## WORK INSTRUCTIONS
All that should come back is the lines of the data below from the one containing "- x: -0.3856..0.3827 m" to the one containing "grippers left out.", inclusive, exactly as they stand.

## DATASET RECORDS
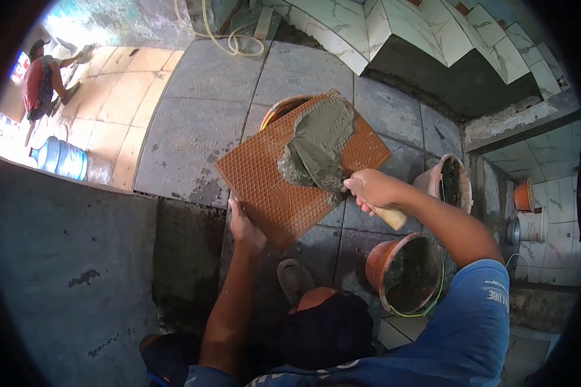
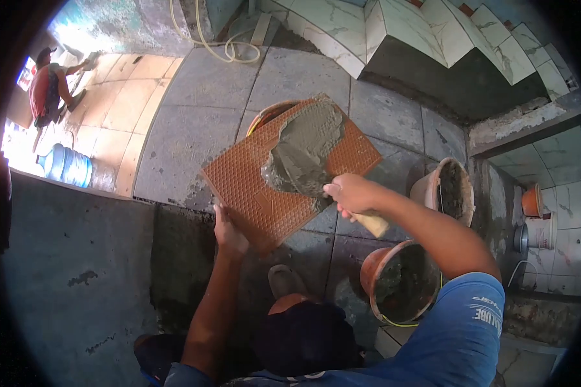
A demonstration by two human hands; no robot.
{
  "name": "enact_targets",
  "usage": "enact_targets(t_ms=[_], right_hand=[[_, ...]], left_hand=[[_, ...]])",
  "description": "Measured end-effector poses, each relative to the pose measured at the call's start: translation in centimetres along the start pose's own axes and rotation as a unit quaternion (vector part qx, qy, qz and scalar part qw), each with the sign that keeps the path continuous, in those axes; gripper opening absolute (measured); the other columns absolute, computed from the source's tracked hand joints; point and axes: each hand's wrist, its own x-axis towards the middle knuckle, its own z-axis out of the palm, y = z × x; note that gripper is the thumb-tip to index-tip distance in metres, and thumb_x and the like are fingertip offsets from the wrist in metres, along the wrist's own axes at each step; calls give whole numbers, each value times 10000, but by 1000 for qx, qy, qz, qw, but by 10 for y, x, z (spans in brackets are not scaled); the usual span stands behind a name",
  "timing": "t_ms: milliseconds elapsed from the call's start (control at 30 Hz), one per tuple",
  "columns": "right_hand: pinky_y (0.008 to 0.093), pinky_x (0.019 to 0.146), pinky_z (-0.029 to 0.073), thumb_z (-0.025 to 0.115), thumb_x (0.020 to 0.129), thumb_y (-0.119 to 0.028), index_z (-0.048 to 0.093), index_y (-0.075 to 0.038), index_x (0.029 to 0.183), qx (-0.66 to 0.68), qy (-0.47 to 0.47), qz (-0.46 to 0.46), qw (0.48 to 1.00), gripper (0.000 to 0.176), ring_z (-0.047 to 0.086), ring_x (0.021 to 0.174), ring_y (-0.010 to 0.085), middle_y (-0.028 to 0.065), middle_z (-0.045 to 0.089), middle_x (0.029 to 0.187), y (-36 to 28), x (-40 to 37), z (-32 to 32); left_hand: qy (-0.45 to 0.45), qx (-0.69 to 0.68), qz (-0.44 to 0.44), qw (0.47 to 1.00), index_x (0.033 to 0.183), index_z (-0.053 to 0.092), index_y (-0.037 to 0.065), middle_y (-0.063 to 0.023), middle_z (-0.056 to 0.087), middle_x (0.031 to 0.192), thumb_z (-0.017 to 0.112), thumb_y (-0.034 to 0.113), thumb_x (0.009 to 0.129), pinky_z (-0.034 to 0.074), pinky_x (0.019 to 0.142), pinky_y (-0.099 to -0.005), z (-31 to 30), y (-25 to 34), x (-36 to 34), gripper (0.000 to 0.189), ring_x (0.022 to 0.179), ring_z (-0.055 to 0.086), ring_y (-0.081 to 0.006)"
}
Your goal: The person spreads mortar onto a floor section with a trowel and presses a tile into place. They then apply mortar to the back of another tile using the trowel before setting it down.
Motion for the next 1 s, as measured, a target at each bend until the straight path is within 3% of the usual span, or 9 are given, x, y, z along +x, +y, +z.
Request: enact_targets(t_ms=[133, 200, 267, 400, 567, 700, 900, 967, 1000], right_hand=[[287, 475, 491, 408, 987, -356, 512, 6, 852, 61, -74, -9, 995, 401, 538, 545, 117, 48, 537, 691, -24, -14, 32], [357, 523, 517, 425, 981, -340, 522, 13, 860, -11, -67, -26, 997, 386, 611, 582, 213, 120, 593, 725, -26, -14, 39], [459, 620, 524, 455, 964, -328, 535, 15, 892, -288, 96, -196, 932, 359, 654, 699, 360, 227, 627, 800, -13, -8, 45], [510, 754, 506, 462, 950, -291, 567, 12, 910, -341, 182, -101, 917, 323, 630, 874, 429, 262, 638, 910, -21, -8, 27], [519, 763, 459, 430, 965, -322, 528, 25, 906, -240, 76, -187, 949, 365, 573, 896, 483, 279, 607, 895, -12, -3, 48], [528, 746, 464, 437, 961, -323, 530, 19, 907, -272, 92, -126, 950, 359, 583, 857, 484, 266, 616, 873, -26, -24, 58], [456, 590, 531, 441, 975, -290, 543, 35, 926, -351, 193, -228, 888, 344, 647, 665, 358, 231, 624, 787, 13, 28, -5], [366, 466, 515, 423, 987, -303, 533, 35, 930, -6, 71, -7, 997, 360, 603, 540, 217, 137, 583, 715, -2, 20, -10], [366, 466, 515, 423, 987, -303, 533, 35, 930, -5, 66, -2, 998, 360, 603, 540, 217, 137, 583, 715, -5, 22, -8]], left_hand=[[44, -1, -13, 999, 1396, 347, 57, -147, 432, 1395, 236, 455, 1011, 339, 1064, -468, -3, -5, 6, 564, 1247, 453, -318], [0, -35, -23, 999, 1394, 348, 53, -144, 440, 1385, 241, 443, 1013, 337, 1065, -467, -1, -3, 4, 556, 1248, 449, -313], [6, -42, -20, 999, 1393, 349, 51, -144, 441, 1383, 241, 437, 1014, 335, 1066, -466, -1, -3, 6, 552, 1249, 447, -312], [22, -24, -6, 999, 1391, 349, 50, -143, 435, 1385, 244, 422, 1017, 333, 1067, -466, 13, 2, -3, 538, 1252, 443, -308], [4, -33, -4, 999, 1389, 351, 48, -146, 436, 1384, 245, 421, 1017, 336, 1064, -470, 7, -1, -2, 538, 1248, 447, -313], [5, -49, -25, 998, 1388, 355, 40, -147, 444, 1379, 244, 416, 1018, 342, 1061, -472, 17, 1, -4, 539, 1244, 453, -317], [5, -31, 4, 999, 1388, 358, 48, -136, 439, 1385, 244, 395, 1024, 337, 1067, -468, 14, 2, -2, 516, 1256, 441, -307], [7, -29, 1, 1000, 1388, 358, 50, -132, 441, 1385, 243, 395, 1024, 338, 1066, -467, 14, 2, -1, 515, 1255, 443, -305], [10, -25, -5, 1000, 1387, 358, 51, -128, 443, 1384, 242, 395, 1024, 339, 1064, -467, 11, 1, -2, 514, 1253, 444, -304]])
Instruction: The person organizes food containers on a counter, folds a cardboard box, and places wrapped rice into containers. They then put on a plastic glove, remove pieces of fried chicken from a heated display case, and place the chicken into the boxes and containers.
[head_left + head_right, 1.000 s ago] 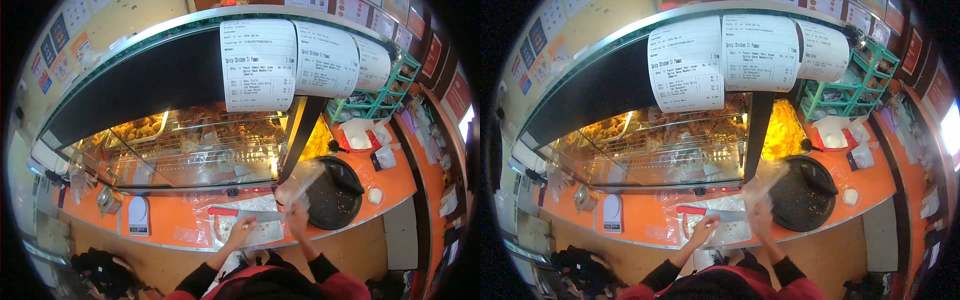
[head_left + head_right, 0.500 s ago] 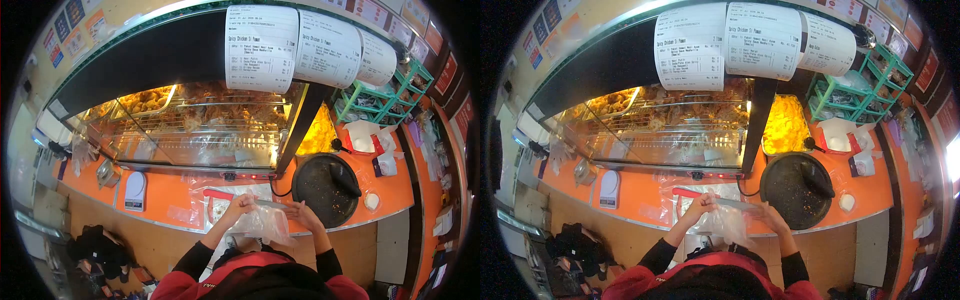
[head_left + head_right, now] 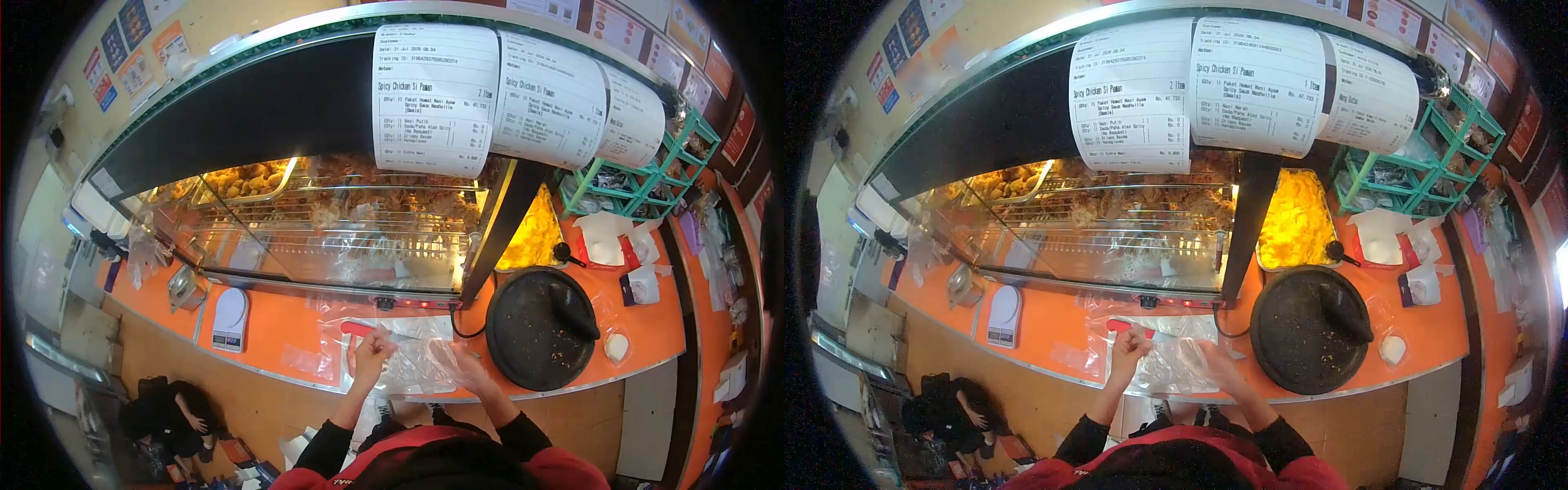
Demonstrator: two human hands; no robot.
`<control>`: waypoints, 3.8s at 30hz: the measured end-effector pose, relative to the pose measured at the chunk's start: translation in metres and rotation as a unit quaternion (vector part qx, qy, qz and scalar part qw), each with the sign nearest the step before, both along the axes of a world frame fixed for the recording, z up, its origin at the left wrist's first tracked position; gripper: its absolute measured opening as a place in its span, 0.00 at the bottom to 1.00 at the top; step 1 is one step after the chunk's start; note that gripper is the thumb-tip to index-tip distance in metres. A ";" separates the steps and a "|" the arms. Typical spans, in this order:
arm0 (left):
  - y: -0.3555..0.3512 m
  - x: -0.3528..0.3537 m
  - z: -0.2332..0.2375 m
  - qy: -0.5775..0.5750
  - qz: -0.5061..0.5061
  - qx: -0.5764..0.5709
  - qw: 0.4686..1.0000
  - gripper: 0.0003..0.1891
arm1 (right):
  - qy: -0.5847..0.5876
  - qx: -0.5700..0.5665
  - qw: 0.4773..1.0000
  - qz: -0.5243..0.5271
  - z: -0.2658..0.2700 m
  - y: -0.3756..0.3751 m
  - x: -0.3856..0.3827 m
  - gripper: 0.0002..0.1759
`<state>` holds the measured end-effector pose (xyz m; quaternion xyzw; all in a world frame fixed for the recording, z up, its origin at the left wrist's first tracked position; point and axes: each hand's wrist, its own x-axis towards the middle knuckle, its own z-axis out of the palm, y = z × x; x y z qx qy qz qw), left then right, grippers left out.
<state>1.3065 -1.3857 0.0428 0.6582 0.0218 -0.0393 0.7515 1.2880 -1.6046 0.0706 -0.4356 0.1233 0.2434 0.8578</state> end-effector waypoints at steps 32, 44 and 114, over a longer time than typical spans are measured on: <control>-0.030 -0.041 0.032 -0.019 -0.046 0.115 0.992 0.11 | -0.202 -0.274 0.940 -0.034 -0.037 0.020 -0.017 0.09; -0.056 -0.039 0.058 -0.159 0.064 0.163 0.972 0.07 | -0.328 -0.349 0.878 0.009 -0.001 0.038 -0.026 0.10; -0.046 -0.092 0.079 -0.309 0.091 0.314 0.893 0.09 | -0.154 0.316 0.913 0.207 0.006 0.138 0.057 0.23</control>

## ANSWER TO THIS TASK
  - x: -0.3856..0.3827 m
  - gripper: 0.0002..0.1759
`<state>` holds the measured end-effector pose (xyz m; quaternion xyzw; all in a world frame fixed for the recording, z up, its origin at the left wrist's first tracked position; point and axes: each hand's wrist, its own x-axis towards the middle knuckle, its own z-axis out of the palm, y = z × x; x y z qx qy qz qw), left then right, grippers left out.

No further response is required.